> _Exercise goal_:
Where a line below includes the word "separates", copy that line.

*** Supplied data Section Begins ***

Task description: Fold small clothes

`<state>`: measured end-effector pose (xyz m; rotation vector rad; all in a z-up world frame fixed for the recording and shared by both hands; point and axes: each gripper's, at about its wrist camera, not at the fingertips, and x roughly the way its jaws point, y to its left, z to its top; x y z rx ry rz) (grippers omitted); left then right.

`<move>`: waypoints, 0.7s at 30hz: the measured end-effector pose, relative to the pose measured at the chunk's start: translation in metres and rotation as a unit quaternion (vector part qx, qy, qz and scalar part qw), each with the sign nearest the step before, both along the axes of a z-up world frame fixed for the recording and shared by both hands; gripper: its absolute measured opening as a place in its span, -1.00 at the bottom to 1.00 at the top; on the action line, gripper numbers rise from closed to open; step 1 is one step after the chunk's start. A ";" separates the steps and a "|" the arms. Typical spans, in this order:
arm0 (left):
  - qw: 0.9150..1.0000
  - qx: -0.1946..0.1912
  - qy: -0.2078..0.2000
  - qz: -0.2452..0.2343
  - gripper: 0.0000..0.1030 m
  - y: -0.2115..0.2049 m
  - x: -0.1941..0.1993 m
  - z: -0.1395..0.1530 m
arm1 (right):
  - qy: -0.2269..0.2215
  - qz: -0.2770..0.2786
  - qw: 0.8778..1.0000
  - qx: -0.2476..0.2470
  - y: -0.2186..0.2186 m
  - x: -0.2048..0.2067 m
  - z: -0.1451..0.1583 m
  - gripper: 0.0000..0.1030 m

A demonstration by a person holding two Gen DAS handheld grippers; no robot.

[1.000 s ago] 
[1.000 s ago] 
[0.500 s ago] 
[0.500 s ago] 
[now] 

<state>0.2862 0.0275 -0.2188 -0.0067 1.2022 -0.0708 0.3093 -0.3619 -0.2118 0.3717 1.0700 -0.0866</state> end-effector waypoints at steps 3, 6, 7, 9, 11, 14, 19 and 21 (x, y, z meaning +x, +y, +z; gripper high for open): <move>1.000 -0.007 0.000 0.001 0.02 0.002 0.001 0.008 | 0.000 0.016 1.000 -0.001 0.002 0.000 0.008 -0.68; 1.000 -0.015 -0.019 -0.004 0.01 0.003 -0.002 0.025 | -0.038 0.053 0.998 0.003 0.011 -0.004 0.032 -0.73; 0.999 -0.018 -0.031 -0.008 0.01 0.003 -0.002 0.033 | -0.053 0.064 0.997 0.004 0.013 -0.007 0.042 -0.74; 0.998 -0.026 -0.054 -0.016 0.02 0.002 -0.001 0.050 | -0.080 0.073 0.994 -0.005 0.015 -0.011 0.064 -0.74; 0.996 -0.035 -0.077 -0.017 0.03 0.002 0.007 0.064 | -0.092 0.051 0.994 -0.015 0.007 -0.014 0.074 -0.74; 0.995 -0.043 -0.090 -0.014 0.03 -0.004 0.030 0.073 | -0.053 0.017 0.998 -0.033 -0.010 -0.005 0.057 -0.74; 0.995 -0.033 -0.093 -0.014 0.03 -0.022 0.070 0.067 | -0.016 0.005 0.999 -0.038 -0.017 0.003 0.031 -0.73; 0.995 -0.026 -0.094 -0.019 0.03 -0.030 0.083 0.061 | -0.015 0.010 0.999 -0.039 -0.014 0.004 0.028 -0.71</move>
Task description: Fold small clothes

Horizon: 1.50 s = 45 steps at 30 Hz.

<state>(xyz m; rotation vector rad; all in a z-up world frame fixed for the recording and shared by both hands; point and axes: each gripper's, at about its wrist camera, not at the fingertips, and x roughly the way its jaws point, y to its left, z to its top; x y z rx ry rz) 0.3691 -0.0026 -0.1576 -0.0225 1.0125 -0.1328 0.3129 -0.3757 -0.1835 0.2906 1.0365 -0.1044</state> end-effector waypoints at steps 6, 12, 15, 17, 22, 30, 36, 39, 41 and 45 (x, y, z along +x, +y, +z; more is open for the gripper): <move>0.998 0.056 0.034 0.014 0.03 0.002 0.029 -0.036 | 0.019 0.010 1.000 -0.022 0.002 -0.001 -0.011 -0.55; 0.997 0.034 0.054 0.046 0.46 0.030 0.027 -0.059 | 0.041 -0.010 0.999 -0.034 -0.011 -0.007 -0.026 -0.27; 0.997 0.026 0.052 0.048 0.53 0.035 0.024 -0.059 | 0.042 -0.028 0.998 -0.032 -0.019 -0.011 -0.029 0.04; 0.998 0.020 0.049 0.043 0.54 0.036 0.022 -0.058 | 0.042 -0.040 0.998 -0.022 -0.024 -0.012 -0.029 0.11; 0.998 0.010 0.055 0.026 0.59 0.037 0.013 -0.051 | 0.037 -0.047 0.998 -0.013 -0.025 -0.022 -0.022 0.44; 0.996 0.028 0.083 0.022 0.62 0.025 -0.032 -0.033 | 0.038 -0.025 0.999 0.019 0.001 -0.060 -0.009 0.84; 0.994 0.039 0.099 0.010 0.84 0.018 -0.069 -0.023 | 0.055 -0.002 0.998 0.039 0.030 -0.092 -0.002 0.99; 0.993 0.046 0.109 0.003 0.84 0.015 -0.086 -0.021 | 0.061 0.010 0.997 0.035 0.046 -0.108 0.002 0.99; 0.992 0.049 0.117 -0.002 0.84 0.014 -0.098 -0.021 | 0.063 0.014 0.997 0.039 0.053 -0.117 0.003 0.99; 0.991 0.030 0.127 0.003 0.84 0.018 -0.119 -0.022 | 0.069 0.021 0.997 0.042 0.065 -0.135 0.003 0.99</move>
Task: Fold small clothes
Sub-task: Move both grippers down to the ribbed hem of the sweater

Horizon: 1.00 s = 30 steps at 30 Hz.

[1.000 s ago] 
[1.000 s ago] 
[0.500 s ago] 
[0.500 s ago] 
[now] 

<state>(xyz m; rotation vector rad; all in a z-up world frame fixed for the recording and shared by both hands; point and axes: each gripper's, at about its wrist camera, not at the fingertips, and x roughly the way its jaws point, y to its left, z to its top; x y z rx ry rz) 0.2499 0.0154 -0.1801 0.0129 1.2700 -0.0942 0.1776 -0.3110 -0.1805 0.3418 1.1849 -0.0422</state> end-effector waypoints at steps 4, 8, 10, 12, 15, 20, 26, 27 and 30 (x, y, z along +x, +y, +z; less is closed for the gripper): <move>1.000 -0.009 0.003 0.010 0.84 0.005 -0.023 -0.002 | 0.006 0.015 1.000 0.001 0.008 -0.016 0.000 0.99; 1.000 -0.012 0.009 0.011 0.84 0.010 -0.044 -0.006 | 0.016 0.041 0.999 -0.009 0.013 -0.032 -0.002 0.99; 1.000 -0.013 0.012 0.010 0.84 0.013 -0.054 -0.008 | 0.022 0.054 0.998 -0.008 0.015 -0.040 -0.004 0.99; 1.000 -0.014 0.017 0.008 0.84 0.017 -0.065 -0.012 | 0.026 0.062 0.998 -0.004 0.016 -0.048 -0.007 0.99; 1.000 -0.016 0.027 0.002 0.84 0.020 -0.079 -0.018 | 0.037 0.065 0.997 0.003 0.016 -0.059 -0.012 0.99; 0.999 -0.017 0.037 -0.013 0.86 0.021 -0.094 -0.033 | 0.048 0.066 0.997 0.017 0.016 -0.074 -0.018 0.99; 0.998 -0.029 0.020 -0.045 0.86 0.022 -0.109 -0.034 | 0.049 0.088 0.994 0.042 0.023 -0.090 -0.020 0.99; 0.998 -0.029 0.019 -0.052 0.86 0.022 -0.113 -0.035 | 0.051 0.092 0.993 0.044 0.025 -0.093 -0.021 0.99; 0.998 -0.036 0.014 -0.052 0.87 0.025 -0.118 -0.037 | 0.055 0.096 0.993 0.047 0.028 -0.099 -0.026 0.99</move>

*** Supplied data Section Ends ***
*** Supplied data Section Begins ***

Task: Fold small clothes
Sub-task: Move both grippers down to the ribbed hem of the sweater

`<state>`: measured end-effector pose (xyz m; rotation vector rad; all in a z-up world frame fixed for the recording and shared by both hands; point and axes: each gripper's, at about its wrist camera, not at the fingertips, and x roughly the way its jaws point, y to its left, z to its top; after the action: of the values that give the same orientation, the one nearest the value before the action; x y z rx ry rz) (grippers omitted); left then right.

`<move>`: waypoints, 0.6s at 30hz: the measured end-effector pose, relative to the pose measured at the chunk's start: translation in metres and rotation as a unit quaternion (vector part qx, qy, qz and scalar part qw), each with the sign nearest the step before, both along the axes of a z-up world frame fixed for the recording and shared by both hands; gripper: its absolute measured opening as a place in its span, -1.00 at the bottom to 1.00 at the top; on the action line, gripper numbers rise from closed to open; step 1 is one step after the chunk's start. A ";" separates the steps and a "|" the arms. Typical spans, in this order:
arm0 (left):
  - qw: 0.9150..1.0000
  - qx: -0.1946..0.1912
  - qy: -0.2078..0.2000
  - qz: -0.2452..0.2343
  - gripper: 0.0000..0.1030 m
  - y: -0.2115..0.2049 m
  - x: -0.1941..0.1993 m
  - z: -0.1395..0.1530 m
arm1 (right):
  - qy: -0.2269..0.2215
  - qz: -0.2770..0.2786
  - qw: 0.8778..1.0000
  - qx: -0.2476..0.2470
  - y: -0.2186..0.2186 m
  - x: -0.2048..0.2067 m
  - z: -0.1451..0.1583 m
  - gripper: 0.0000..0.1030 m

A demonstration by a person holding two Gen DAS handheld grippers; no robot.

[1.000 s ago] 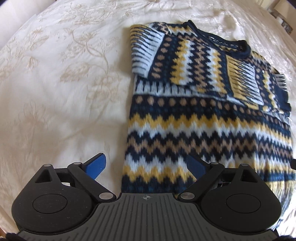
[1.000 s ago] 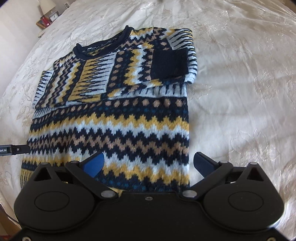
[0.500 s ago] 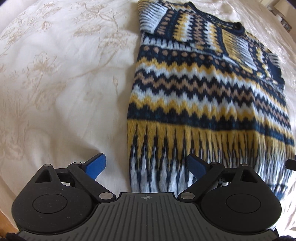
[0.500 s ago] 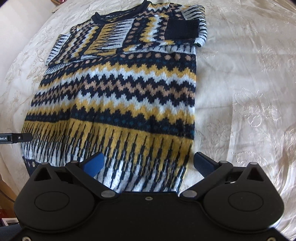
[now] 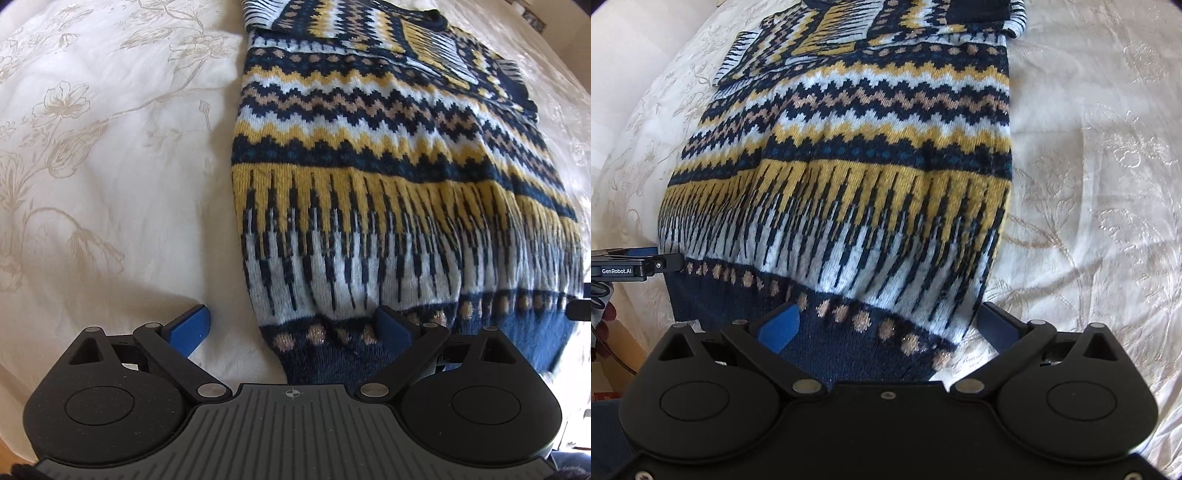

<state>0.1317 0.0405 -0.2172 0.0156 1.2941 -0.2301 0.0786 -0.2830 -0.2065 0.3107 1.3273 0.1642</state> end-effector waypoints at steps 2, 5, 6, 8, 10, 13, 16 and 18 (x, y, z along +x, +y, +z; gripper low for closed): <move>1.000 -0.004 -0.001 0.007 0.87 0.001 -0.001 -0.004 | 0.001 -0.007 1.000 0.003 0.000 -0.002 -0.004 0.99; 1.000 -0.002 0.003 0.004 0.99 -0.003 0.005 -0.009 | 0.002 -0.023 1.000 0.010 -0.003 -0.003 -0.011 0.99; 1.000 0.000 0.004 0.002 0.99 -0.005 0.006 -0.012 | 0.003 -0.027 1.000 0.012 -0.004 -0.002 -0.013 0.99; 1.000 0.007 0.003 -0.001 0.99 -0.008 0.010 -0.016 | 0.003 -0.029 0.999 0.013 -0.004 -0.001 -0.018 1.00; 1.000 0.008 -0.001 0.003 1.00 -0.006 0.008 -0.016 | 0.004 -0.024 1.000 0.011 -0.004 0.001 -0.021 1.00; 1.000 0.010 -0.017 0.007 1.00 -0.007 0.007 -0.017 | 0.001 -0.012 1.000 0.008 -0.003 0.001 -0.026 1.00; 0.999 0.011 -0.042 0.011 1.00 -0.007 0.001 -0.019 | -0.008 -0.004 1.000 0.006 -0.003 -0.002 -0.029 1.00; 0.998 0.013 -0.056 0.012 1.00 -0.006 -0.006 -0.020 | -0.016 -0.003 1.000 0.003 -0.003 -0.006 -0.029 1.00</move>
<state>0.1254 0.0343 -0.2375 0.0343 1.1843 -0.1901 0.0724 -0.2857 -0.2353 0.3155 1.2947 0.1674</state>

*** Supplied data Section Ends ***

> _Exercise response_:
`<move>`: waypoints, 0.7s at 30hz: the measured end-effector pose, relative to the pose measured at the chunk's start: translation in metres and rotation as a unit quaternion (vector part qx, qy, qz and scalar part qw), each with the sign nearest the step before, both along the axes of a z-up world frame fixed for the recording and shared by both hands; gripper: its absolute measured opening as a place in its span, -1.00 at the bottom to 1.00 at the top; on the action line, gripper numbers rise from closed to open; step 1 is one step after the chunk's start. A ";" separates the steps and a "|" the arms. Typical spans, in this order:
`<move>`: waypoints, 0.6s at 30hz: the measured end-effector pose, relative to the pose measured at the chunk's start: translation in metres and rotation as a unit quaternion (vector part qx, qy, qz and scalar part qw), each with the sign nearest the step before, both along the axes of a z-up world frame fixed for the recording and shared by both hands; gripper: its absolute measured opening as a place in its span, -1.00 at the bottom to 1.00 at the top; on the action line, gripper numbers rise from closed to open; step 1 is one step after the chunk's start. A ";" separates the steps and a "|" the arms. Typical spans, in this order:

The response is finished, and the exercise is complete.